What is required |
Your answer must match the data word for word.
*** Data segment
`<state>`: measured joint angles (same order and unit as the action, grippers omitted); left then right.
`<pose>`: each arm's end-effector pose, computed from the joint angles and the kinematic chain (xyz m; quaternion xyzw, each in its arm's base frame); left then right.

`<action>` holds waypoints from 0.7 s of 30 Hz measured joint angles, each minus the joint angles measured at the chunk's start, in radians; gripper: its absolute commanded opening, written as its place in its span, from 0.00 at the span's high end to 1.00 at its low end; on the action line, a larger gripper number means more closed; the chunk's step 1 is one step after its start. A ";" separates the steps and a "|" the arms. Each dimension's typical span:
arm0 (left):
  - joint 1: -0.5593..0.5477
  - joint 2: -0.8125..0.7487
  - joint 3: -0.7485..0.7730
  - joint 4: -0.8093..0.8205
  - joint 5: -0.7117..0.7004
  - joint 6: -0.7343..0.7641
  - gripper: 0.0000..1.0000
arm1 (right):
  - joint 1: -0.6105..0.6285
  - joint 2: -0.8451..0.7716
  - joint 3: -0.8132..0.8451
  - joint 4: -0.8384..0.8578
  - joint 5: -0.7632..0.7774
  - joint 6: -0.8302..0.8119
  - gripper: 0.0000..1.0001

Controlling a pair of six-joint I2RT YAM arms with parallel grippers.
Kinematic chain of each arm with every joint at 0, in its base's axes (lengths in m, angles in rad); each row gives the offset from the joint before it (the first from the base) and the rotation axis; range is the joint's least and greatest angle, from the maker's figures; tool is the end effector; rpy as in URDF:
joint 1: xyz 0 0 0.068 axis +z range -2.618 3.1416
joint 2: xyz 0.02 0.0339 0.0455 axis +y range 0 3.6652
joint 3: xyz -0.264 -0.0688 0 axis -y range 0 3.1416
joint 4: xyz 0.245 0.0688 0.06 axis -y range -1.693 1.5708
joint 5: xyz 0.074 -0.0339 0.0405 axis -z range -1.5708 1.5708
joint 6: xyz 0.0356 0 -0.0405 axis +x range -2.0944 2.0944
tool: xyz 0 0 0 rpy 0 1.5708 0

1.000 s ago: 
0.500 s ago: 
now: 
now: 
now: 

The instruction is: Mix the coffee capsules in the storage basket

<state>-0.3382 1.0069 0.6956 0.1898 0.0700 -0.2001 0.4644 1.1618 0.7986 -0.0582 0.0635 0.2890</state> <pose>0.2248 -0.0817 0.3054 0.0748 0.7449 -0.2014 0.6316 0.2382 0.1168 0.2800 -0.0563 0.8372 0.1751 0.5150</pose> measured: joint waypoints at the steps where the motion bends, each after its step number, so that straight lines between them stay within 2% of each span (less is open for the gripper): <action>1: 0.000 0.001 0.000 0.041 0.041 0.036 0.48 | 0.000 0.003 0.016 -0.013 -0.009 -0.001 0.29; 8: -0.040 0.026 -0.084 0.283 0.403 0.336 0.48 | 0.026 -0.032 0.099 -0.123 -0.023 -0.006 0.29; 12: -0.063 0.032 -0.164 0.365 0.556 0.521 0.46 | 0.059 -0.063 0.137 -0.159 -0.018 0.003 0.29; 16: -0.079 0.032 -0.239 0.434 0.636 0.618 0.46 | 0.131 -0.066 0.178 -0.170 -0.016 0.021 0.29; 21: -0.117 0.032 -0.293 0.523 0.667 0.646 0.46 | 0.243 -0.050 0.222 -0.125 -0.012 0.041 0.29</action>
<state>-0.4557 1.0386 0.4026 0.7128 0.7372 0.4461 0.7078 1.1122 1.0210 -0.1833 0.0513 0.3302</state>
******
Finished task |
`<state>`: measured joint angles (same order and unit as the action, grippers omitted); left then right.
`<pose>`: each arm's end-effector pose, computed from the joint angles and the kinematic chain (xyz m; quaternion xyzw, each in its arm's base frame); left then right.

`<action>` holds waypoints from 0.7 s of 30 Hz measured joint angles, each minus the joint angles measured at the chunk's start, in radians; gripper: its absolute commanded opening, written as its place in its span, from 0.00 at the span's high end to 1.00 at its low end; on the action line, a larger gripper number means more closed; the chunk's step 1 is one step after its start. A ";" separates the steps and a "|" the arms. Each dimension's typical span:
arm0 (left):
  - joint 1: -0.5593..0.5477
  - joint 2: -0.8125..0.7487
  - joint 3: -0.7485..0.7730
  - joint 4: -0.8093..0.8205
  - joint 5: -0.7117..0.7004
  - joint 6: -0.7343..0.7641
  - gripper: 0.0000..1.0000
arm1 (right):
  - joint 1: -0.6105..0.6285
  - joint 2: -0.8451..0.7716
  - joint 3: -0.8132..0.8451
  - joint 4: -0.8384..0.8578
  - joint 5: -0.7632..0.7774
  - joint 6: -0.8302..0.8119
  - gripper: 0.0000..1.0001

Controlling a pair of six-joint I2RT YAM arms with parallel grippers.
Kinematic chain of each arm with every joint at 0, in its base's axes (lengths in m, angles in rad); each row gives the offset from the joint before it (the first from the base) and the rotation axis; range is the joint's least and greatest angle, from the maker's figures; tool is the end effector; rpy as in URDF:
joint 1: xyz 0 0 0.068 axis +z range -2.618 3.1416
joint 2: xyz 0.02 0.0339 0.0455 axis +y range 0 3.6652
joint 3: xyz -0.264 -0.0688 0 axis -y range 0 3.1416
joint 4: xyz 0.245 0.0688 0.06 axis -y range -1.693 1.5708
joint 5: xyz 0.074 -0.0339 0.0405 axis -z range -1.5708 1.5708
joint 6: xyz 0.0356 0 -0.0405 axis +x range -2.0944 2.0944
tool: xyz 0 0 0 rpy 0 1.5708 0

1.000 s ago: 
0.500 s ago: 
now: 
now: 
now: 

The instruction is: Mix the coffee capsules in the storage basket

<state>-0.3382 1.0069 0.6956 0.1898 0.0700 -0.2001 0.4644 1.1618 0.7986 -0.0582 0.0635 0.2890</state> <pose>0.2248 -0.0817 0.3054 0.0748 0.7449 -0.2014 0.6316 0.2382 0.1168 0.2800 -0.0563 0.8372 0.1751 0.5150</pose> measured: joint waypoints at the steps where the motion bends, each after its step number, so that straight lines between them stay within 2% of each span (less is open for the gripper): <action>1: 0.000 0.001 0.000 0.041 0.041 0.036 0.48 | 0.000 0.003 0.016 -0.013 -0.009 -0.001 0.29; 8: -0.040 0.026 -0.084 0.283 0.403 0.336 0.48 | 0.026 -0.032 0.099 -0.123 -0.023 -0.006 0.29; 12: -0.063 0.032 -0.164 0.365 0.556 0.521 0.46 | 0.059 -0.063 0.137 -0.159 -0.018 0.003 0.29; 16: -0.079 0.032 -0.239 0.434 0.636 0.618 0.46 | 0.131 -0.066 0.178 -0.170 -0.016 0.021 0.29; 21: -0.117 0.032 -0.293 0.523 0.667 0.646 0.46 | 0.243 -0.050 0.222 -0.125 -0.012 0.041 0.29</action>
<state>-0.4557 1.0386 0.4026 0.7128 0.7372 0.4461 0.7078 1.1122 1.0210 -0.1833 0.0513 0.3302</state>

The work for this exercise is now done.